The special character ^ matches the beginning of a word and $ matches the end of a word. Thus, xt$ matches all words ending on xt. English is particularly regular with regard to endings, nearly any verb can be turned into a noun by suffixing the verb with er (work, worker; read, reader; etc.).

Popups in the browsers

All five browsers contain a popup menu under the right mouse button. The options in these popups are described below.

  • Save as / Text .... Saves the content of the browser in a text file.
  • Save as / CSV (Excel) .... Saves the content of the browser in a comma-separated file, suitable for loading into a program that can read such files (e.g. Microsoft's Excel or OpenOffice).
  • Save as / XML .... Saves the content in an XML format.
  • Sort / Terms. Sorts the entries in the browser in lexicographic order.
  • Sort / Frequency. Sorts the entries in the browser by frequency (shown between square brackets).
  • Sort / Score. Sorts the entries in the browser by score (shown between angle brackets).
  • Sort / Reverse. Reverse the order in which the entries are displayed.
  • Hide ontology terms. Removes all entries in the browser which already appear in the ontology.
  • Highlight [first 100]. The next time a document is selected the (first 100) terms in the browser are highlighted in the document. Highlighted words are shown with a light blue background as shown below.

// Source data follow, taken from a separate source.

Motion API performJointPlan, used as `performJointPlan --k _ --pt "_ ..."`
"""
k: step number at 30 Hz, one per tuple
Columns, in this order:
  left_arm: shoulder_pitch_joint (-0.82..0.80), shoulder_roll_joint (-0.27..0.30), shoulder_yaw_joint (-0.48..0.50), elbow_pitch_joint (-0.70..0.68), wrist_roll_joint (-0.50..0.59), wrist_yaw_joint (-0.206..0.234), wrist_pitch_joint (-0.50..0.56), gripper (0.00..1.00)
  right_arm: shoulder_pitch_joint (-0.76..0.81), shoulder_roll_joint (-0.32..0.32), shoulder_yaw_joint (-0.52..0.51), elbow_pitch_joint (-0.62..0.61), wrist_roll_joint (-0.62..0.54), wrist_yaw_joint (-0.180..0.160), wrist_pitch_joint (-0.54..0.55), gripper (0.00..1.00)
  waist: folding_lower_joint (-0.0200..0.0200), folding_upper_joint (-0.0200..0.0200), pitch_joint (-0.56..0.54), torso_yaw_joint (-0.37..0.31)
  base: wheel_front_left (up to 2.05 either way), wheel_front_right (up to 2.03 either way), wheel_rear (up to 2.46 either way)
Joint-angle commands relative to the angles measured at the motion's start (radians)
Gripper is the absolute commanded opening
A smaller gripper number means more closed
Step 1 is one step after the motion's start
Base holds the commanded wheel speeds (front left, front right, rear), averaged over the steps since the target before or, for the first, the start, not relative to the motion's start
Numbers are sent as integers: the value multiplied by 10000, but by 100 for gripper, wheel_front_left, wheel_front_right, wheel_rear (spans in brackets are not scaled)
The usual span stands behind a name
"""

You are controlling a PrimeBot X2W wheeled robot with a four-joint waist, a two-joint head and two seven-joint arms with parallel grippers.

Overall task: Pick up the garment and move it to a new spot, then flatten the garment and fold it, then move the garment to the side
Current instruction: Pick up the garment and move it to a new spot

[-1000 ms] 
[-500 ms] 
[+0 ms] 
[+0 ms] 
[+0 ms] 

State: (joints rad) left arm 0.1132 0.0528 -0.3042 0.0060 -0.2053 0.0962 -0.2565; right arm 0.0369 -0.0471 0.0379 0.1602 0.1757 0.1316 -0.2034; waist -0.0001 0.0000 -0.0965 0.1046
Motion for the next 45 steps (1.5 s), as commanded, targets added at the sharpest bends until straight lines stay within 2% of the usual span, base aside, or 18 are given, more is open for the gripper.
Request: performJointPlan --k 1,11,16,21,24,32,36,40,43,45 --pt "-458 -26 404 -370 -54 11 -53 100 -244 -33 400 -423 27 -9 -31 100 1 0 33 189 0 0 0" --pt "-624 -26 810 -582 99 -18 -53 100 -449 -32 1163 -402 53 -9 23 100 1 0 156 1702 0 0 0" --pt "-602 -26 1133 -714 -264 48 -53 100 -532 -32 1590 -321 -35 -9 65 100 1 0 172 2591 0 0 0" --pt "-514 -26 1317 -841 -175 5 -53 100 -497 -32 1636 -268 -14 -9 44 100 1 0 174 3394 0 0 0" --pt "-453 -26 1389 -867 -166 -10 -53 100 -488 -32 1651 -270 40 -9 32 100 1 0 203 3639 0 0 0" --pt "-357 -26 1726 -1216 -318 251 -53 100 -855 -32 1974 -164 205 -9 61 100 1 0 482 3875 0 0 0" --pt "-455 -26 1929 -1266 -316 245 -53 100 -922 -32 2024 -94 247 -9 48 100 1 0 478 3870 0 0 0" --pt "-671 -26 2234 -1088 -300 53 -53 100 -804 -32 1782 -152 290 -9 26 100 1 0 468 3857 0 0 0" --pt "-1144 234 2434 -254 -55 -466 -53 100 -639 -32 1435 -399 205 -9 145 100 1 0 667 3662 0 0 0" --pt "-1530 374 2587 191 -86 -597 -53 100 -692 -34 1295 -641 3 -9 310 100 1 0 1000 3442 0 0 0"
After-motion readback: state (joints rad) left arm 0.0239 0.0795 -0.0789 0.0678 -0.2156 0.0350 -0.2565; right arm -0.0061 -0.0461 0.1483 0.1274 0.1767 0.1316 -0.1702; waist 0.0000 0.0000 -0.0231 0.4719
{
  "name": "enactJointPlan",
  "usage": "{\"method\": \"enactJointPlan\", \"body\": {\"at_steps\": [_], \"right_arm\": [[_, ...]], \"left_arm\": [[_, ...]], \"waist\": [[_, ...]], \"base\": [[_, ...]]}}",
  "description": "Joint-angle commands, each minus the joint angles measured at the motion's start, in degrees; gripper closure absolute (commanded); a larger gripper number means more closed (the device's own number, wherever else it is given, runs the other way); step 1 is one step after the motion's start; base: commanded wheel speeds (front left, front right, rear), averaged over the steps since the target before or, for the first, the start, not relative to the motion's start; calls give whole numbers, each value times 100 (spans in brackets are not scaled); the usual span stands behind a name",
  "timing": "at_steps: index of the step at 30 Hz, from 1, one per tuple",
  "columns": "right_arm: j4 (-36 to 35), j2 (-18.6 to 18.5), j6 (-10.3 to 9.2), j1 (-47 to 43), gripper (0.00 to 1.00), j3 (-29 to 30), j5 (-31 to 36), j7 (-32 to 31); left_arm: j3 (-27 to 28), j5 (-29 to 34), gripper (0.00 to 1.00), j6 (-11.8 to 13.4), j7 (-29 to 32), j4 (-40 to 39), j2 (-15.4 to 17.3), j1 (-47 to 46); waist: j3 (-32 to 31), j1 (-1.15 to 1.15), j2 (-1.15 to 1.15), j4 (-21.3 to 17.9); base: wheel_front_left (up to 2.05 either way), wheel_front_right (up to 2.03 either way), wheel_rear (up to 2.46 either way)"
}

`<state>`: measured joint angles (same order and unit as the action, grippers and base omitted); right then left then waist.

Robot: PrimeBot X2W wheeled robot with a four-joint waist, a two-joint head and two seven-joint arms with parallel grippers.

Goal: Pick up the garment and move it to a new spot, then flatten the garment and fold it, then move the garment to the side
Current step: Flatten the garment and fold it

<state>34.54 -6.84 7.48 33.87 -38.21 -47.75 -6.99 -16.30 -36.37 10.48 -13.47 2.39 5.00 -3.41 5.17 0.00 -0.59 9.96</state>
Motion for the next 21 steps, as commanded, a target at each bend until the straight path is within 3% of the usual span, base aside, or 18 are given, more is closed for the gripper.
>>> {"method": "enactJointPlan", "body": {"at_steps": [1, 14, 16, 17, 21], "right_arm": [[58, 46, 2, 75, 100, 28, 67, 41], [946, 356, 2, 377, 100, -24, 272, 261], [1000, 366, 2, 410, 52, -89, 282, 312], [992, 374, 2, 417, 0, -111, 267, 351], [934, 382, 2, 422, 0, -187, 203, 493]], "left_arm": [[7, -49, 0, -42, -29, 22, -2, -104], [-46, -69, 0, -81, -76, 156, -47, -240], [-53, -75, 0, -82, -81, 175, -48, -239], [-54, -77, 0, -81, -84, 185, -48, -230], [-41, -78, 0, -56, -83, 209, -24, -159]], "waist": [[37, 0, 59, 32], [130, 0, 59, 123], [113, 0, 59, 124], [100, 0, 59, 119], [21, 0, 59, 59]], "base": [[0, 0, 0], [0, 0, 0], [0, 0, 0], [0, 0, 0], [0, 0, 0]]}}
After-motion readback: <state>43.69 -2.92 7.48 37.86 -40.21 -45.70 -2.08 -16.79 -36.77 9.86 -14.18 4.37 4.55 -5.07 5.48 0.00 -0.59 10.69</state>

  • Shrink head. If the browser contains compound terms, for each such term the first word (the head) is removed. This is mainly intended in combination with postfix. For example, after postfixing cheese, a consecutive Shrink head removes the cheese part leaving all words that come after cheese in the corpus.
  • Shrink tail. Rather than removing the first word of compounds it removes the last word (the tail). Useful after a prefix.
  • Shrink spaces. Removes the spaces in compounds.